# [Work instruction]
Please work out how many lines in the records below include the word "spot", and reply with that number only.

^^^^^^^^^^^^^^^^

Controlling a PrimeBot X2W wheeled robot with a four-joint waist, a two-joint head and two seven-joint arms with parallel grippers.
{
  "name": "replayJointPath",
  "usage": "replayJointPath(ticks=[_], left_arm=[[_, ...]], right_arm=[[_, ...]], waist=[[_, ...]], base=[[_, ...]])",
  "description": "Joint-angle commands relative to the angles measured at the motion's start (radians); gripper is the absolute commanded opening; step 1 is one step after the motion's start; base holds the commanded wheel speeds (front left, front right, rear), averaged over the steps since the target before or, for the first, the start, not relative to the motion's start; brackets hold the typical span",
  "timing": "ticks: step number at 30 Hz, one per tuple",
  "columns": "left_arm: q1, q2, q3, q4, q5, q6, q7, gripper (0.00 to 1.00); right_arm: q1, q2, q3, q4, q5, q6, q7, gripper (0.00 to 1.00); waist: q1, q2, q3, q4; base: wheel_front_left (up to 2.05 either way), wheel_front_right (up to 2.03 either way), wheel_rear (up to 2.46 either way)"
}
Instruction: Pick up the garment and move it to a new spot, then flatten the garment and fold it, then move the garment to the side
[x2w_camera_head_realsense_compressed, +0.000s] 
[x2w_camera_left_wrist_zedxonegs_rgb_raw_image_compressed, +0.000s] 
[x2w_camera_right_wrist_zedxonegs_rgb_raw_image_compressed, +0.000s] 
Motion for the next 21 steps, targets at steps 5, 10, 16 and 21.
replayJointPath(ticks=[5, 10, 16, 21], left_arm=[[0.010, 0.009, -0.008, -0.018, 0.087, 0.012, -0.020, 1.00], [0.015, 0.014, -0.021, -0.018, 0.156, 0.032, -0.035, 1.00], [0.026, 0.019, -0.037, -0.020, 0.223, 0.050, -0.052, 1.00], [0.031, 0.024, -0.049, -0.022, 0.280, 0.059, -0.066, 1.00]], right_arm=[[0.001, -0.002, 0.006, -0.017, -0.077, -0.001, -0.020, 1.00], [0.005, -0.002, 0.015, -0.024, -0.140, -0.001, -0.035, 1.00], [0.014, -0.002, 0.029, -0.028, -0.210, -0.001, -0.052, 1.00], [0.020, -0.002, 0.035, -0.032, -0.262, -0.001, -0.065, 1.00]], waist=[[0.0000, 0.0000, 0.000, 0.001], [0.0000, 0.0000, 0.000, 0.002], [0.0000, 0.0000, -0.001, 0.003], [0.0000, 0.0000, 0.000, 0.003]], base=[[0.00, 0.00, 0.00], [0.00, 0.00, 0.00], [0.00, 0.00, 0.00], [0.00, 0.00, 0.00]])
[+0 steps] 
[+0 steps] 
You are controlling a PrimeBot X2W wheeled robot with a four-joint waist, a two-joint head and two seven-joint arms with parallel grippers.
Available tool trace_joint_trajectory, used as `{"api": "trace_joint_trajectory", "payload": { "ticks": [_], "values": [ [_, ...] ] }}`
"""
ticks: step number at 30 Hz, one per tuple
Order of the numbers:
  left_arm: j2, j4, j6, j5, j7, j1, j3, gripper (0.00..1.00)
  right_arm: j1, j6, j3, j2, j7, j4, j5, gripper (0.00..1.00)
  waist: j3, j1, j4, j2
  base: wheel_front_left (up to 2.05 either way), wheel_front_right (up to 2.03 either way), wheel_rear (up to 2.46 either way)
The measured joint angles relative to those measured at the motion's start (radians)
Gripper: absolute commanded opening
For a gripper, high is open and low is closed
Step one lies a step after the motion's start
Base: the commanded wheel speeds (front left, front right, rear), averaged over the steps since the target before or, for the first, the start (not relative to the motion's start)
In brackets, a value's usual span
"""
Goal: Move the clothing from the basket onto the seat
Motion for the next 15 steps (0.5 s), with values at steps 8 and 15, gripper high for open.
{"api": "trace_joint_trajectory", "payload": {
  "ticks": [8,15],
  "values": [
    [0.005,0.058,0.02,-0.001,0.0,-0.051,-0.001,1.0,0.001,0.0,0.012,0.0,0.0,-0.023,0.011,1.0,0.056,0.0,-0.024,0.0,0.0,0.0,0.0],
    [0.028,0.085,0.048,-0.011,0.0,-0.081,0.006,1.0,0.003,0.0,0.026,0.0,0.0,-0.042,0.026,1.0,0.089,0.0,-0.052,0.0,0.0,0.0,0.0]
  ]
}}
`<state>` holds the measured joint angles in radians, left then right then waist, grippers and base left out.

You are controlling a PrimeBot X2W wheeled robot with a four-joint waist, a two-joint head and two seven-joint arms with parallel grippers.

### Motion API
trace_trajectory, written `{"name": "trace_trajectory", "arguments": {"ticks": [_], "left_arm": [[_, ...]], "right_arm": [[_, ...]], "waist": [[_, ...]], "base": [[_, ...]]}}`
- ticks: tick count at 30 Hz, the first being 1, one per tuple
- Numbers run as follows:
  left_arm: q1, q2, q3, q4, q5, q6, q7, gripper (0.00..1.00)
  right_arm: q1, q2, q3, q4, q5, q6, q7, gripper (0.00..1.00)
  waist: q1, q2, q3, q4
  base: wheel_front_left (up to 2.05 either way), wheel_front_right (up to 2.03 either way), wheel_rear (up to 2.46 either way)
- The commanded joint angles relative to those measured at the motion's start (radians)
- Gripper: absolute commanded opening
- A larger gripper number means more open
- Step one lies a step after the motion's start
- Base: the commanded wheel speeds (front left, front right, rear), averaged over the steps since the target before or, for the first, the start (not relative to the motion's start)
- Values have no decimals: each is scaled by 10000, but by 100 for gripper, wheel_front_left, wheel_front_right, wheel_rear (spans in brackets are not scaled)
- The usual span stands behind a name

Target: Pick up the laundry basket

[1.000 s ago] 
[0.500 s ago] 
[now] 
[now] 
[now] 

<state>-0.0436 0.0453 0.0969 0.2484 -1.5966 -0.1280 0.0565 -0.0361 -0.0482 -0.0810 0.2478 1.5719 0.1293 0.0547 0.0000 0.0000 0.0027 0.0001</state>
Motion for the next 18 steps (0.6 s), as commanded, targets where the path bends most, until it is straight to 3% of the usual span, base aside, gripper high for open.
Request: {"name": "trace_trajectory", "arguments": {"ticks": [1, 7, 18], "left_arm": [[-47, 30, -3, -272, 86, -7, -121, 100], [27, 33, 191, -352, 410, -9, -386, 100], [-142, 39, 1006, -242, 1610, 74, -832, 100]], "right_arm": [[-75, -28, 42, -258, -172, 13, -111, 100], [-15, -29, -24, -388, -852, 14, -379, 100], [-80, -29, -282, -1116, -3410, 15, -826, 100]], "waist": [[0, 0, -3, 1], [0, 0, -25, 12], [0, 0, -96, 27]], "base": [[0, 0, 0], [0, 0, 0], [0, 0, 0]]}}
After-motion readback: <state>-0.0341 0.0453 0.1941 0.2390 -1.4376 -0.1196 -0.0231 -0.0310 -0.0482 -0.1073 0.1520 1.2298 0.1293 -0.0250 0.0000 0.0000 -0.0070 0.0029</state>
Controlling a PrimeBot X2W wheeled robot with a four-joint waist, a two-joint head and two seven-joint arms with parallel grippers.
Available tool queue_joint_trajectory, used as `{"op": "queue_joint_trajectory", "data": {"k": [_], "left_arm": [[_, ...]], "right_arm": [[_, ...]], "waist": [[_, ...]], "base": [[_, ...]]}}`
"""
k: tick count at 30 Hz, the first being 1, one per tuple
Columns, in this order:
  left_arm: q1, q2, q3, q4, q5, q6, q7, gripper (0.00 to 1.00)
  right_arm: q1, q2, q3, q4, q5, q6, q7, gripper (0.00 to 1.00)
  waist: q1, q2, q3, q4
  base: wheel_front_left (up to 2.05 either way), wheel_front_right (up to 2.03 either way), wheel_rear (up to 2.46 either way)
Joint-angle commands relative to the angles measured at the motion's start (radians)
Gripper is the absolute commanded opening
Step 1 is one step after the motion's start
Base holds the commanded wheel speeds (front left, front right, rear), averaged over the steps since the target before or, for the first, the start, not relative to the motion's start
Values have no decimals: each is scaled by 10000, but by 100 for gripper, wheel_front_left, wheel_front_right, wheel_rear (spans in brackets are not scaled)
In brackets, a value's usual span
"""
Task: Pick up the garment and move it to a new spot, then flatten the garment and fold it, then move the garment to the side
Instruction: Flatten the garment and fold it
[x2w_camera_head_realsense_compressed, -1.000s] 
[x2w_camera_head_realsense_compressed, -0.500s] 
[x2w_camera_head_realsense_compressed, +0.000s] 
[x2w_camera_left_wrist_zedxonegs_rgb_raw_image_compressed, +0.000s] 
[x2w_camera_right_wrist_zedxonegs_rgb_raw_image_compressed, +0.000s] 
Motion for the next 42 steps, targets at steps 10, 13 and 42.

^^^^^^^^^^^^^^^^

# [Problem solution]
2